Первым, на кого он обрушил свои гневные речи, был собственный его братишка — Федораш Доруца.
Из-за малого своего роста Федораш находился под постоянной угрозой перевода его из слесарной к жестянщикам, даже увольнения из школы. Ведь одним из условий приема в школу был высокий рост. От поступающего даже требовалась фотография, на которой будущий ученик снят стоящим возле стула! Поэтому маленький Доруца особенно усердствовал в работе, старательно выполняя все приказы начальства.
Старший брат припер его к стене:
— В нашей семье еще никогда никто не выслуживался перед начальством. Дед, отец, мать — все были честными рабочими…
— Вспомнил деда! — прервал его задетый Федораш. — Его добрым именем сыт не будешь. И отец не встанет из могилы выручать тебя из беды. Они при жизни не могли добиться, чтобы мы не пропадали с голоду. А о бедной маме ты бы лучше не говорил! Два взрослых сына, а все еще работает поденно на хозяина. В ее-то возрасте! За других борешься, а о ней совсем забыл. Работу забросил, попусту теряешь время на эту политику. Не сегодня-завтра выбросят из школы. Куда тогда пойдешь? Никто тебя и знать не захочет! Вернешься домой — больше некуда! Матери на шею сядешь, будешь вырывать у нее изо рта кусок… „В нашей семье не было подхалимов!“— передразнил он с негодованием, сам переходя в наступление. — Зато и не было у нас куска мамалыги в доме! Подумаешь, дедовская и прадедовская честь! За это тебе мороженой луковицы не дадут! Я о своем куске хлеба забочусь. Учусь ремеслу и думаю о завтрашнем дне. За все берусь: где чаевые получу от заказчика, где клещи припрячу для продажи, а то сбегаю на вокзал помочь какой-нибудь барыне. Сегодня копейка, завтра копейка… Эх, не будь я такого маленького роста!.. Так и знай: наперекор директору я ничего не стану делать…
Не дослушав его, Доруца вышел из себя:
— Эх, ты, „сегодня копейка, завтра копейка!“ Так и будешь пресмыкаться всю жизнь! Шкурником станешь, скопидомом! А мы как раз и боремся за будущее матери, всех наших матерей… И ты больше мне не брат!
А когда был поставлен вопрос о приеме в ячейку Филиппа Ромышкану из токарной, сына крестьянина, Доруца поддержал это предложение. За ненависть Филиппа к Стурзе, вслед которому он во время перекличек в дормиторе кричал „сюртучник“, за дерзкое прозвище „городские мошенники“, которым Филипп наградил школьное начальство, Доруца предал забвению давнюю свою вражду с Ромышкану. А ведь было время — недолюбливал он этого мужичка с садовым ножом, по-хозяйски прикрепленным медной цепочкой к петле жилетки из грубого монастырского сукна.
О Ромышкану между Доруцей и Фретпчем произошел спор.
— Он крестьянин, понимаешь? Мужик-бунтарь! — горячился Доруца. — Нам нужны такие активисты. Нельзя забывать, что Бессарабия — крестьянская страна!
— Да, Ромышкану крестьянин, — отозвался Фретич, — в том-то и дело. Сколько времени он уже средн нас, а как был мужиком, так и остался. Не видишь, что ли? У нас — сыты ли мы или голодны — все пополам, а он в сторонке, копается в своей торбе. Отцовские десятинки!
Фретич на минуту задумался.
— Помнишь, — продолжал он, — как у нас пропали два резца из токарной? Ты еще радовался: „Рука бунтаря!“ Станок тогда целый день не работал… А я их увидел потом в сундучке у Ромышкану и принес опять в мастерскую. Зачем ему понадобились эти резцы? Для чего он собирает инструмент? Уж не подумывает ли о собственном станочке, о собственной мастерской?

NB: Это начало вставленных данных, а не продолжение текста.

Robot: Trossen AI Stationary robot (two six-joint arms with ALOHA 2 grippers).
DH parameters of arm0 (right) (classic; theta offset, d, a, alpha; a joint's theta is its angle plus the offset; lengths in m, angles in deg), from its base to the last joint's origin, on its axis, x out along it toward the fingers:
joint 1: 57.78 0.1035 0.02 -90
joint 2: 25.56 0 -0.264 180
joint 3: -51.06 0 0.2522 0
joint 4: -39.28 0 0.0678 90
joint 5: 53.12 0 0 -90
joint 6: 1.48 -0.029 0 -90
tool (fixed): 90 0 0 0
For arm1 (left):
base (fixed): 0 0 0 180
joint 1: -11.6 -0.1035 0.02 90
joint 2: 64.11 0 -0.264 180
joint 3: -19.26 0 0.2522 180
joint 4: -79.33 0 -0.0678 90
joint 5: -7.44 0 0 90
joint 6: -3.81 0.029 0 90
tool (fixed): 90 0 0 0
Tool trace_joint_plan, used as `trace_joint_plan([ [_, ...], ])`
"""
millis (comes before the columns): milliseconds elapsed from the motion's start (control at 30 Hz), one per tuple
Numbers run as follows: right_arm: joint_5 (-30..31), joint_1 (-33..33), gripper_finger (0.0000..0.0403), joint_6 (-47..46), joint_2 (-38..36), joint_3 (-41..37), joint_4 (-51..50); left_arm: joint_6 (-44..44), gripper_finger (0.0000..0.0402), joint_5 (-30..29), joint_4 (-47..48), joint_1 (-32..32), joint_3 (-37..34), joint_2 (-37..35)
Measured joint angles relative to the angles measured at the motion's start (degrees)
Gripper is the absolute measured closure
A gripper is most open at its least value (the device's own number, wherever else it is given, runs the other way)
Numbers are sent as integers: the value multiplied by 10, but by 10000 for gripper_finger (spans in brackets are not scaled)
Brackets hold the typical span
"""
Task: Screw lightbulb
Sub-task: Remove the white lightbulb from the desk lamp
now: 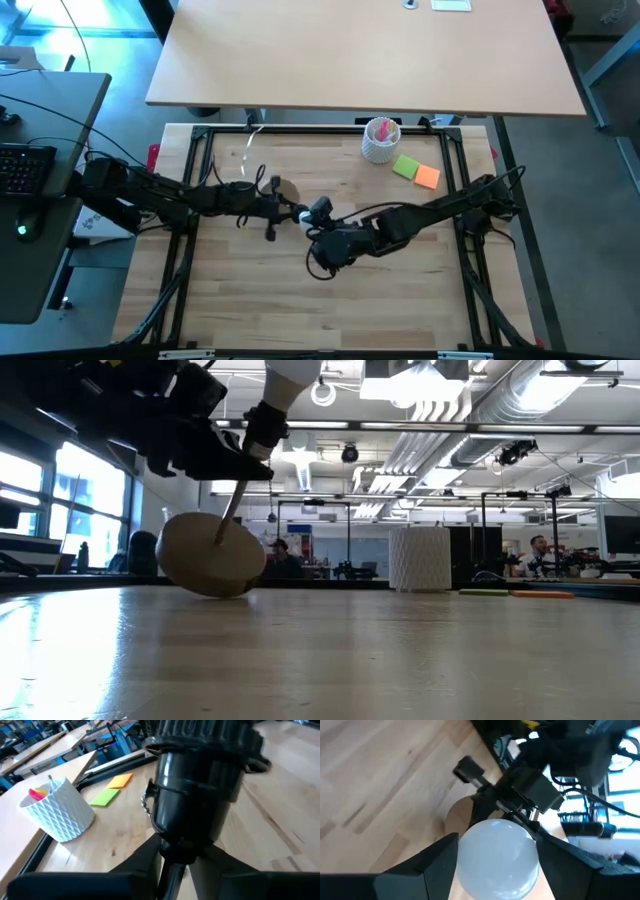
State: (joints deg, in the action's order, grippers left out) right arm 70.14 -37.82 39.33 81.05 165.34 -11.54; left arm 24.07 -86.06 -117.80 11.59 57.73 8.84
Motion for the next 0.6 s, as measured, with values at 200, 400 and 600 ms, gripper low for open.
trace_joint_plan([
  [200, 15, 2, 147, -18, -1, 0, 17, -12, 266, 19, -19, -4, -1, -8],
  [400, 13, 3, 147, -20, -1, 0, 15, -22, 228, 72, -28, -6, 0, -10],
  [600, 13, 4, 147, -20, -2, 0, 16, -21, 214, 98, -58, -5, 0, -9],
])
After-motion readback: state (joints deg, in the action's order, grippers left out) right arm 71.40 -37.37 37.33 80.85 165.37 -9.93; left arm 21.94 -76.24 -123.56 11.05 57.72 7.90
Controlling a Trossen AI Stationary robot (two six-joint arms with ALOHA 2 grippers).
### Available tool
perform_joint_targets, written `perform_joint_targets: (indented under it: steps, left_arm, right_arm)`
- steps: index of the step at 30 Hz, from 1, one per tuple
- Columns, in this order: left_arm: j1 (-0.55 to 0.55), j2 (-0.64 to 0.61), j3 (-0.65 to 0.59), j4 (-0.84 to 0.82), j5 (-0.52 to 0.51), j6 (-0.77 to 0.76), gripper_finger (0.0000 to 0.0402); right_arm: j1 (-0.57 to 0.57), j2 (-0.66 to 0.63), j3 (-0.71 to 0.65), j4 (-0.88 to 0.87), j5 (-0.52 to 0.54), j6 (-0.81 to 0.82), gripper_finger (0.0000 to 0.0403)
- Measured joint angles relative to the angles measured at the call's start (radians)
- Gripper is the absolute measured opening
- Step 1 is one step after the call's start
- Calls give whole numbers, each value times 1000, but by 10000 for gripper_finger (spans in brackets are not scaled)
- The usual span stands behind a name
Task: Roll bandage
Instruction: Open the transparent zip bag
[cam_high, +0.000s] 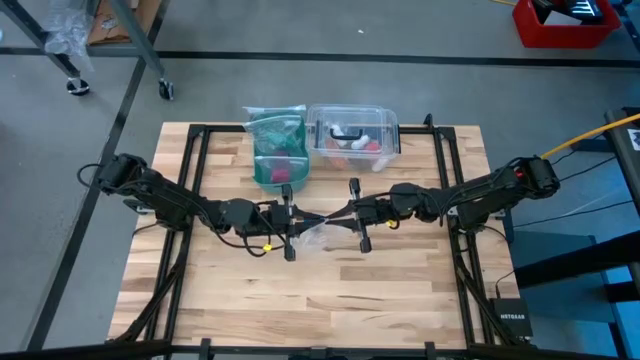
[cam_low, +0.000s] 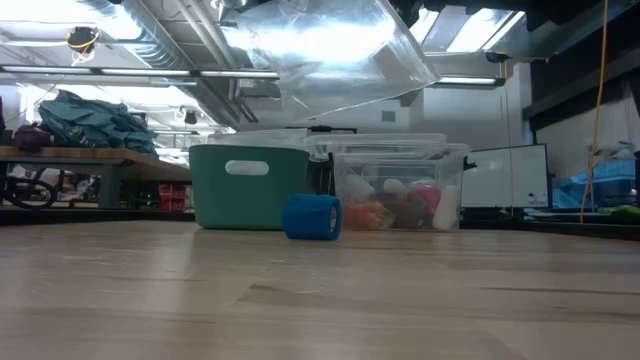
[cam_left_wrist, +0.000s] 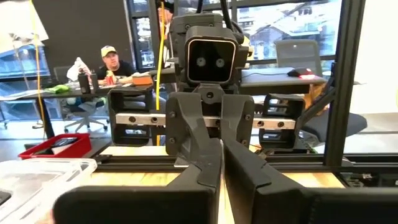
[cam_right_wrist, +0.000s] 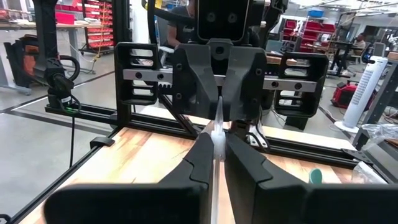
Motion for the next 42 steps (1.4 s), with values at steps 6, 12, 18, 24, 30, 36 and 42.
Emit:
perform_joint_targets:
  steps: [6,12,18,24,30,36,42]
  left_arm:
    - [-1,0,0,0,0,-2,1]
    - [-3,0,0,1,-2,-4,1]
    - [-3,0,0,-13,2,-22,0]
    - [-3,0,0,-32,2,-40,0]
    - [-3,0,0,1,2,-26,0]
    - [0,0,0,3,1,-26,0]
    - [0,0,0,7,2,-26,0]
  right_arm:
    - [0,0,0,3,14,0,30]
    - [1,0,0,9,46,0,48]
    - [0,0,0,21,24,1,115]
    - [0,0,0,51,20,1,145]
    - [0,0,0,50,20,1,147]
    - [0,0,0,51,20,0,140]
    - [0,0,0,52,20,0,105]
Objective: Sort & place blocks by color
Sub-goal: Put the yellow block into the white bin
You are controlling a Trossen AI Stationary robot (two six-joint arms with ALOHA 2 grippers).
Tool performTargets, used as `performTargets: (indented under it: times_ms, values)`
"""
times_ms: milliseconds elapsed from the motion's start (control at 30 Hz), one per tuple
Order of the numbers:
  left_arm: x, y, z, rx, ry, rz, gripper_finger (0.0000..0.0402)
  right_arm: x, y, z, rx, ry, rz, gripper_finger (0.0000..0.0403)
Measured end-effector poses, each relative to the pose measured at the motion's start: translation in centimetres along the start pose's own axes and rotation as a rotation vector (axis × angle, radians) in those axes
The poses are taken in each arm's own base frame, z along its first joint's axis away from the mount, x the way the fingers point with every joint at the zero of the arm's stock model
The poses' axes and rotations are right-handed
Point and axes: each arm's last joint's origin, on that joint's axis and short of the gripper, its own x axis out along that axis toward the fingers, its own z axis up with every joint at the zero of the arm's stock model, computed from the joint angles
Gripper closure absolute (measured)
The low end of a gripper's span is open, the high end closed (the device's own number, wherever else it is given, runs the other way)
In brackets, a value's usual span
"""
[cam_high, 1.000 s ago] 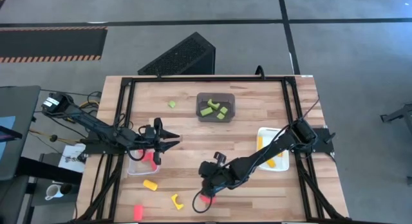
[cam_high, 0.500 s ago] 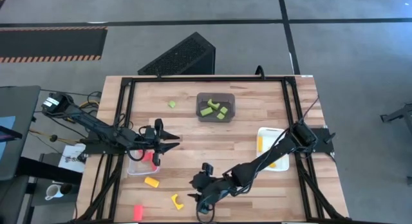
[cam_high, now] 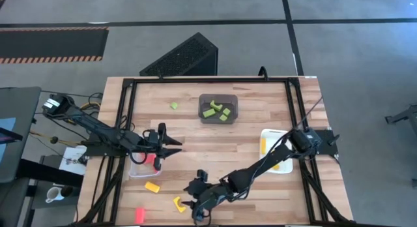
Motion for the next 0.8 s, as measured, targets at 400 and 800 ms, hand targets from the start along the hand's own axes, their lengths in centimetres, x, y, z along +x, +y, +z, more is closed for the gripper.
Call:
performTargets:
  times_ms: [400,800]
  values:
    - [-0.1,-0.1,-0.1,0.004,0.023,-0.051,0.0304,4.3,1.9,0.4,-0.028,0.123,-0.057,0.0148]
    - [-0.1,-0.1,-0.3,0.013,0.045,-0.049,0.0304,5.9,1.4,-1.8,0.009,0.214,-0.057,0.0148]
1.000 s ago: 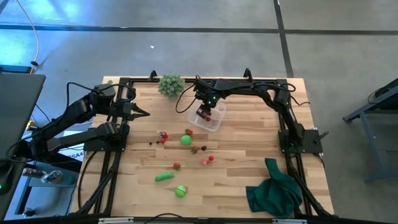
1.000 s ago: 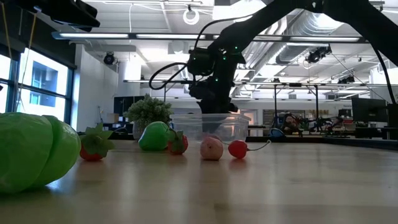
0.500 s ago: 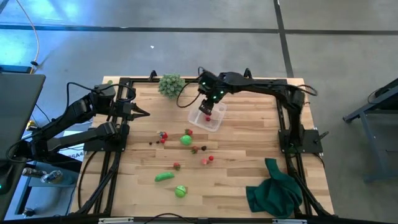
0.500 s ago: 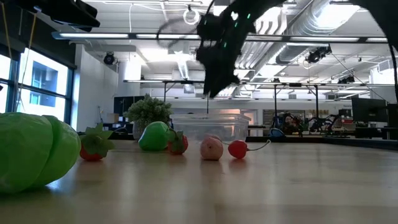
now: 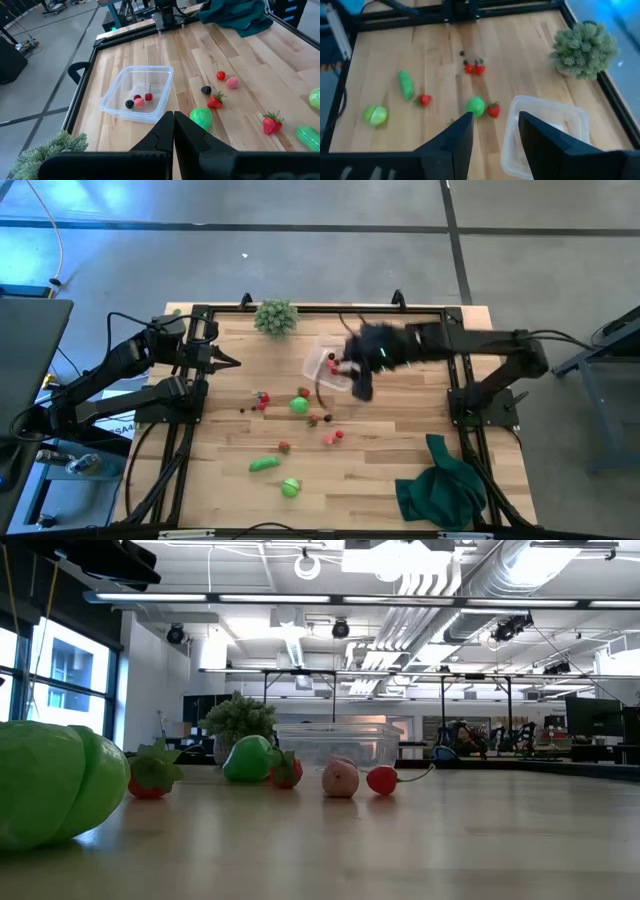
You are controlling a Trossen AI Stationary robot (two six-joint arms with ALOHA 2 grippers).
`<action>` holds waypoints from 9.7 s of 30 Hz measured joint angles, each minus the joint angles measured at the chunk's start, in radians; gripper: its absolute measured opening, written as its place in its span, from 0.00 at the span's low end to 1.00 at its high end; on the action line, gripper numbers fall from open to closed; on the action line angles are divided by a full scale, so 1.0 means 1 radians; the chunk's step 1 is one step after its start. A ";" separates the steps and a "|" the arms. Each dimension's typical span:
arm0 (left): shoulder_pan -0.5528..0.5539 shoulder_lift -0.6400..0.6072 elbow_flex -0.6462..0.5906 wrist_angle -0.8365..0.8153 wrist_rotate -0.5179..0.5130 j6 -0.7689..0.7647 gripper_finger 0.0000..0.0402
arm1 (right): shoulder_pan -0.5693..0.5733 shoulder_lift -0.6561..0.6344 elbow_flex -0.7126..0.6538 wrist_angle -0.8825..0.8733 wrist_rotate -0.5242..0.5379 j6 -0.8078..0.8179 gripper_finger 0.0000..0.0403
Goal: Pick and placing Produce into tupperware
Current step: Put the red cherry into the transparent container, then put the peach into the transparent container
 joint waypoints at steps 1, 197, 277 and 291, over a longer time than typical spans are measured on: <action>0.000 0.000 0.000 0.000 0.000 0.000 0.01 | 0.044 -0.011 -0.017 0.001 0.042 0.011 0.37; 0.000 0.000 0.000 0.000 0.000 0.000 0.01 | -0.439 0.470 -0.197 0.177 -0.184 0.094 0.43; 0.000 0.000 0.000 0.000 0.000 0.000 0.01 | 0.163 0.345 -0.650 0.859 -0.172 -0.236 0.42; 0.000 0.000 0.000 0.000 0.000 0.000 0.01 | 0.161 0.371 -0.649 0.884 -0.236 -0.239 0.42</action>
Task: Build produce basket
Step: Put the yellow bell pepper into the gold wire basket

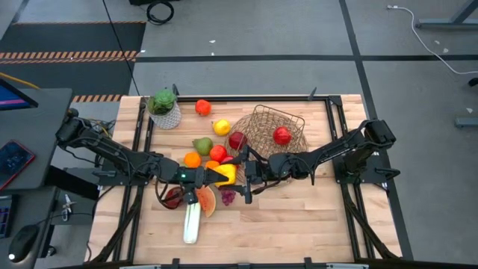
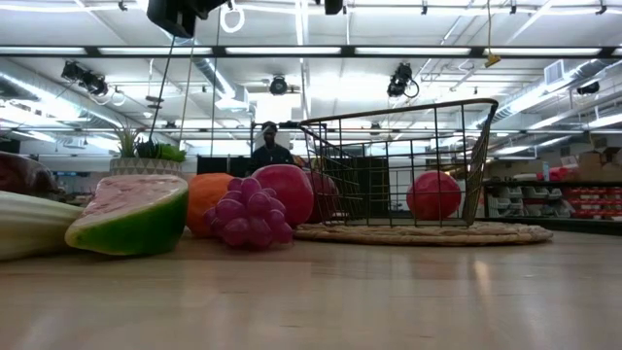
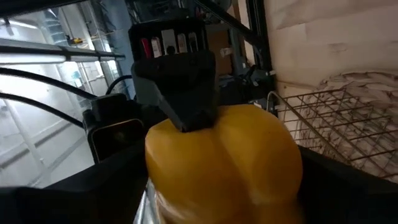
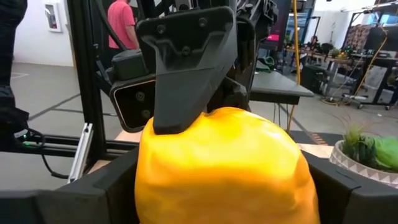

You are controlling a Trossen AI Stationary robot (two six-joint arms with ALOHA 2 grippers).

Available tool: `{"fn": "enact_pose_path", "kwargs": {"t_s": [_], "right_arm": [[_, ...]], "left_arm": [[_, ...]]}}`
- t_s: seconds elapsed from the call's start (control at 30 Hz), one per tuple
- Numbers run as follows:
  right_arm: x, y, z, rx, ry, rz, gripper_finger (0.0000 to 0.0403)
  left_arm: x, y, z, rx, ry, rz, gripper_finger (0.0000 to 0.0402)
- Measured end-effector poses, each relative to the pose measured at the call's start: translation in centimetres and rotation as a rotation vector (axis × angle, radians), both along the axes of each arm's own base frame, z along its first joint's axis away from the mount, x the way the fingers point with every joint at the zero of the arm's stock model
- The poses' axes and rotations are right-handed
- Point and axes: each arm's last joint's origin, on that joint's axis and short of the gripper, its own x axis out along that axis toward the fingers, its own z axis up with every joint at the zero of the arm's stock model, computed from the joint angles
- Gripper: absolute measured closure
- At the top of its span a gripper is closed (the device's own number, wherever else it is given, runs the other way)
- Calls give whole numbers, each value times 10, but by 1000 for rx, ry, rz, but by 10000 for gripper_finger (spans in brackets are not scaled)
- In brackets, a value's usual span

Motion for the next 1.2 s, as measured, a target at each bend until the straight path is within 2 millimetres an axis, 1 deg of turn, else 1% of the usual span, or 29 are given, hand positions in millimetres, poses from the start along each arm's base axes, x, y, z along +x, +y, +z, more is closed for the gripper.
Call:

Александру с горечью взглянул на товарища:
— Эх, Яша! Если б не эти десятинки, не эта торба проклятая! Безземельные, видишь ли, совсем другое дело, но они не попадают в наше училище, они остаются на селе, батрачат у помещика…
— А как нам добраться до них? — горячо перебил Доруца. — Именно через таких Ромышкану! Давай примем его в организацию и обточим так, чтобы из него получился настоящий пролетарий. Подумай, Александру, ведь Ромышкану — это целое село! А ты представляешь себе, что значит целое село!
Так благодаря поддержке Доруцы Ромышкану был принят в комсомол.
Но организационная работа молодой комсомольской ячейки неожиданно была прервана, когда список предполагаемых комсомольцев и наполовину еще не превратился в реальность. Жизнь школы всколыхнулась из-за не предусмотренной планом „мелочи“. „Мелочью“ этой оказалась „добавка хлеба“.